Streaming Task Graph Scheduling for Dataflow Architectures

Tiziano De Matteis,Lukas Gianinazzi,Johannes de Fine Licht,Torsten Hoefler
2023-06-05
Abstract:Dataflow devices represent an avenue towards saving the control and data movement overhead of Load-Store Architectures. Various dataflow accelerators have been proposed, but how to efficiently schedule applications on such devices remains an open problem. The programmer can explicitly implement both temporal and spatial parallelism, and pipelining across multiple processing elements can be crucial to take advantage of the fast on-chip interconnect, enabling the concurrent execution of different program components. This paper introduces canonical task graphs, a model that enables streaming scheduling of task graphs over dataflow architectures. We show how a task graph can be statically analyzed to understand its steady-state behavior, and we use this information to partition it into temporally multiplexed components of spatially executed tasks. Results on synthetic and realistic workloads show how streaming scheduling can increase speedup and device utilization over a traditional scheduling approach.
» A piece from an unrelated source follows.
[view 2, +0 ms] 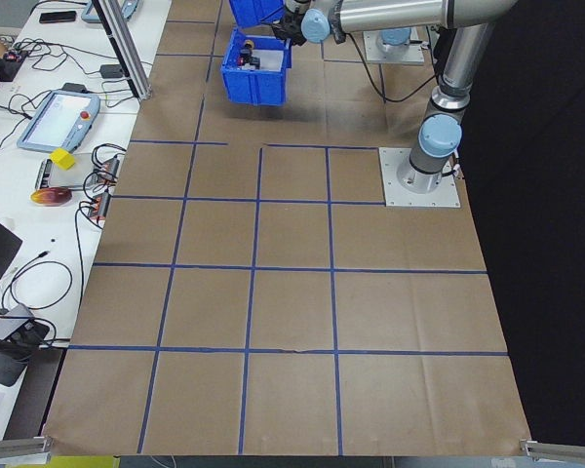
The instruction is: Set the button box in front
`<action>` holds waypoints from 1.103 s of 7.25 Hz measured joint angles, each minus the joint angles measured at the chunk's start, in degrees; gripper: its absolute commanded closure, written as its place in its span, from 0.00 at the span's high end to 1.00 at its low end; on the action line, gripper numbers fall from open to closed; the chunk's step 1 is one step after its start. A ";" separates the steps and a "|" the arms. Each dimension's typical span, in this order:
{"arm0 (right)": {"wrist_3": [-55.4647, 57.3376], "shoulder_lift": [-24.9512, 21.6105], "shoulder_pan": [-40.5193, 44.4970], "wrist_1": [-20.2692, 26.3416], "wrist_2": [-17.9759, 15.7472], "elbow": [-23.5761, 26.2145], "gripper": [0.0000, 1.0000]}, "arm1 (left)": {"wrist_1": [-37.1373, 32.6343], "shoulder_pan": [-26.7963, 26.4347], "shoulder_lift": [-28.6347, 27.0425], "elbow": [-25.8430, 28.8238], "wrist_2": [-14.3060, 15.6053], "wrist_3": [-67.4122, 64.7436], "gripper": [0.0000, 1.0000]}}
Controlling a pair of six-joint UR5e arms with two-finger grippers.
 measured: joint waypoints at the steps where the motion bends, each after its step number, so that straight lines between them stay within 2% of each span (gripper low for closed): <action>1: 0.06 -2.91 -1.13 -0.86 0.20 3.56 0.09 | 0.87 0.31 -6.11 5.69 0.05 -0.17 0.00; 3: 0.82 -7.67 -1.75 -6.29 0.32 10.80 0.09 | 4.40 0.66 -16.93 14.50 0.69 -1.40 0.01; 4: 1.83 -8.96 -1.78 -9.62 0.33 13.71 0.09 | 6.07 1.11 -20.26 16.79 0.93 -1.87 0.08; 6: 5.27 -9.68 -1.80 -12.65 1.23 16.31 0.09 | 7.73 2.18 -22.82 18.16 1.33 -1.90 0.58; 7: 6.09 -9.56 -1.76 -13.16 1.61 16.69 0.09 | 7.82 2.51 -22.86 18.28 2.89 -1.41 0.77; 8: 6.31 -9.49 -1.75 -14.04 1.81 17.27 0.09 | 7.66 2.82 -22.50 18.35 5.63 -0.05 0.90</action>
Distributed, Parallel, and Cluster Computing
What problem does this paper attempt to address?
The paper aims to address the task graph scheduling problem on Dataflow Architectures. Specifically, the authors propose a new model—canonical task graphs—to describe applications and perform static analysis to understand their steady-state behavior. Through this method, they partition the task graph into multiple spatially executed task components and achieve temporal multiplexing between these components. The research results indicate that, compared to traditional scheduling methods, this streaming scheduling method can improve speedup and increase device utilization. The main contributions of the paper include: 1. Proposing the canonical task graph model to facilitate modeling and analysis of applications executed on abstract dataflow architectures; 2. Proposing a task scheduling algorithm that considers spatial and temporal multiplexing; 3. Deriving the bounds on the parallel execution time of task graphs; 4. Providing an algorithm that ensures deadlock-free execution in the presence of pipelined tasks.